__Given entries__.
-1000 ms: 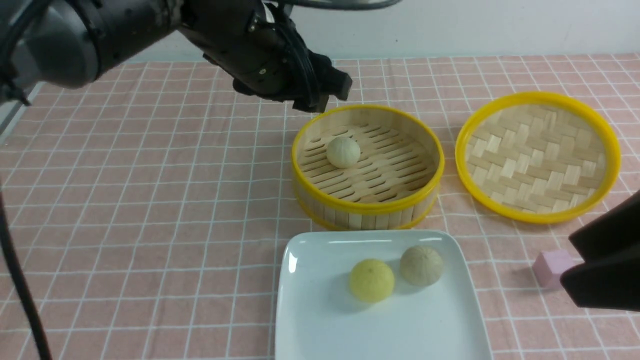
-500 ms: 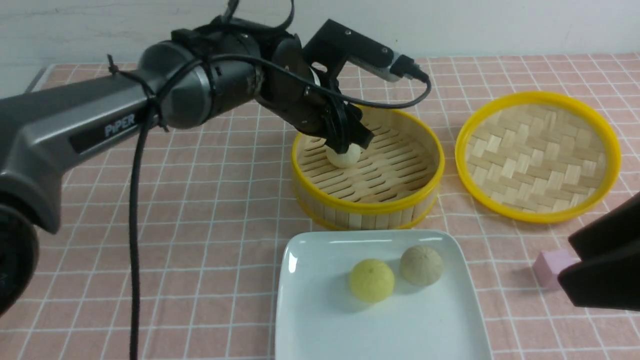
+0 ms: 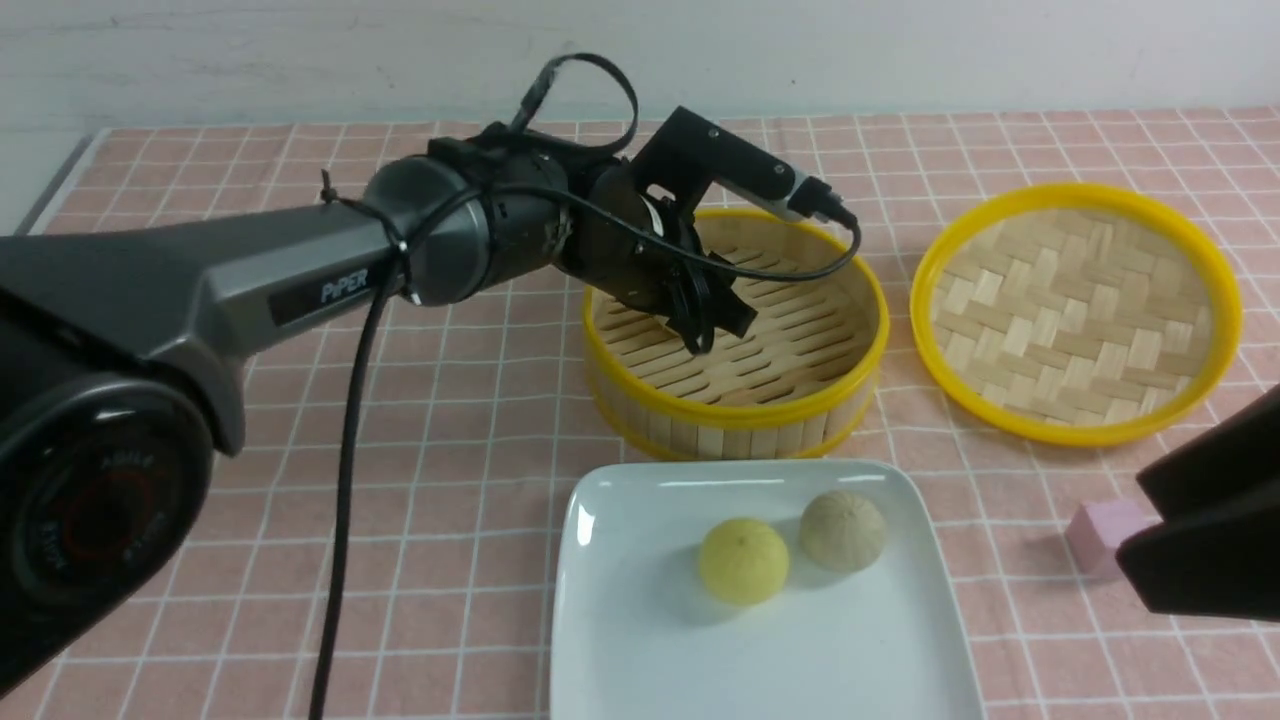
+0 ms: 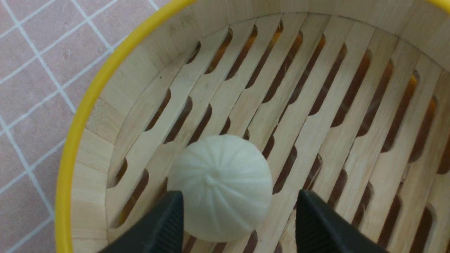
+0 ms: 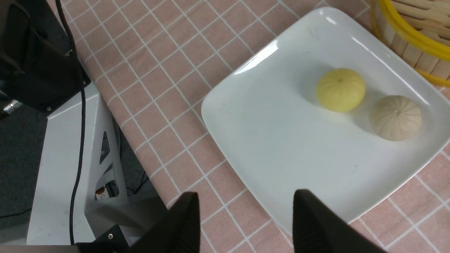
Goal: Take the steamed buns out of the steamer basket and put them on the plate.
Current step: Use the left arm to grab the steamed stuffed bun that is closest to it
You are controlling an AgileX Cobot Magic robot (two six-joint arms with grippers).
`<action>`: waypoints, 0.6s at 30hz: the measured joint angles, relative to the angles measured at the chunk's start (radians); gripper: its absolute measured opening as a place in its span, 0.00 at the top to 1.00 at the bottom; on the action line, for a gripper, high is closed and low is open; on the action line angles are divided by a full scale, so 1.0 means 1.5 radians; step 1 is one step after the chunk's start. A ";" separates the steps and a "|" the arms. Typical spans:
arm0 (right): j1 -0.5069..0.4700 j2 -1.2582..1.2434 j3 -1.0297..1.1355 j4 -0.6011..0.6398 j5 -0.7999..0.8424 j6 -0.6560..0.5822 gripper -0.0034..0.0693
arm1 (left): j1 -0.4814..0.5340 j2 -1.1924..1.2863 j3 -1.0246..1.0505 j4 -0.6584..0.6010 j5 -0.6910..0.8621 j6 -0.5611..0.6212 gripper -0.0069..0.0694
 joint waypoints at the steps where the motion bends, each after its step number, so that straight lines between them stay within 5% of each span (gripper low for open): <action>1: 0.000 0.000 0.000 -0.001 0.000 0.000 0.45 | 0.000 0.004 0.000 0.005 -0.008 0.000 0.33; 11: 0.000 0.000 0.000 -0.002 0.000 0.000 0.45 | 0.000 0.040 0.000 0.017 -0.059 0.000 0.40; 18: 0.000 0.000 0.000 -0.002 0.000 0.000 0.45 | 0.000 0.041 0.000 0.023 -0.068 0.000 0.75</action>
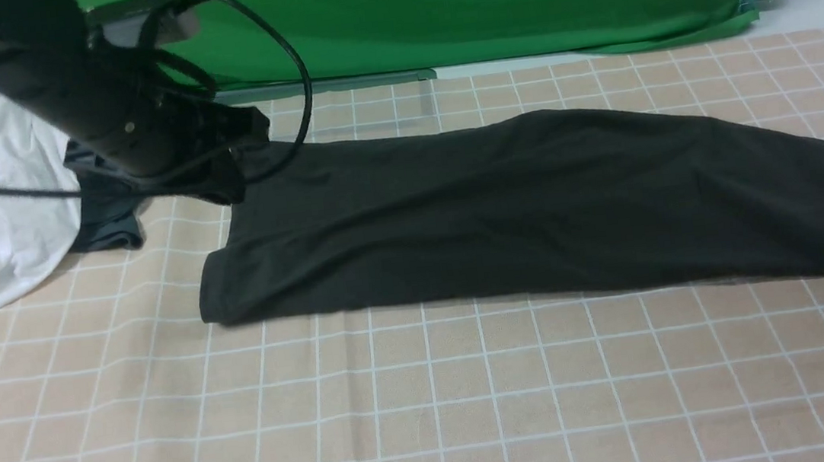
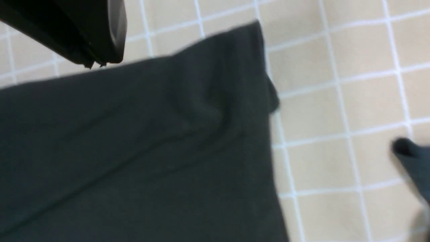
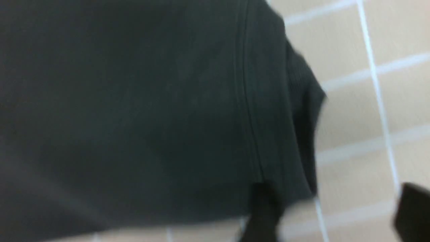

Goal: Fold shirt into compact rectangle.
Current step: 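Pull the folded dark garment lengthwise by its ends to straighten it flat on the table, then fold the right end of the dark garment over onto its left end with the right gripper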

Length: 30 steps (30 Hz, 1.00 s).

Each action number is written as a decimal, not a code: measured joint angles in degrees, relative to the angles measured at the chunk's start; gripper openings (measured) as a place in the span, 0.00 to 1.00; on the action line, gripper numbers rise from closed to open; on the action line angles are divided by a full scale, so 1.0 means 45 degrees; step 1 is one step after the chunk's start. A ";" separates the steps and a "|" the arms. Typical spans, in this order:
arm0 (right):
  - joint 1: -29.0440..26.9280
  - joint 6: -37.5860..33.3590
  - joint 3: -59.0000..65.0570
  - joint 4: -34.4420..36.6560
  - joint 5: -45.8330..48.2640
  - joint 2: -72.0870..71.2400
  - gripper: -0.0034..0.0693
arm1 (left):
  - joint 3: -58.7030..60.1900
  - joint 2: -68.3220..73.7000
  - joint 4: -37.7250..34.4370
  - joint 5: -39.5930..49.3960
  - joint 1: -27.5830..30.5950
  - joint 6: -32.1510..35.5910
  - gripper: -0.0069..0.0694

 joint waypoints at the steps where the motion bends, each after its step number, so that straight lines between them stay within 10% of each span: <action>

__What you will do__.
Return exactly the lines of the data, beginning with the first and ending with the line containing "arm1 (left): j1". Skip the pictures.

__Exercise output__.
-1000 ms: 
-500 ms: 
+0 ms: 
+0 ms: 
+0 ms: 
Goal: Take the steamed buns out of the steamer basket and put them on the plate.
Current step: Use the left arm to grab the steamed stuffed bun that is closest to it
You are controlling an AgileX Cobot Magic robot (two six-joint arms with grippers).
`<action>`: waypoints, 0.6s at 30hz: the measured joint angles, relative to the angles measured at the chunk's start (radians); gripper: its absolute measured opening as a place in its span, 0.00 at the top to 1.00 at the bottom; on the action line, for a gripper, high is closed and low is open; on the action line angles are divided by a full scale, so 1.0 means 1.5 radians; step 1 is one step after the chunk's start. A ";" separates the steps and a "|" the arms. Typical spans:
arm0 (right): j1 -0.5069..0.4700 j2 -1.2582..1.2434 j3 -1.0297..1.1355 j4 -0.6011..0.6398 j5 -0.7999..0.8424 j6 -0.6560..0.5822 gripper -0.0034..0.0693
arm1 (left): j1 -0.4814..0.5340 j2 -1.1924..1.2863 j3 -1.0246..1.0505 j4 -0.6584..0.6010 j5 -0.6910..0.8621 j6 -0.5611..0.6212 gripper -0.0069..0.0694

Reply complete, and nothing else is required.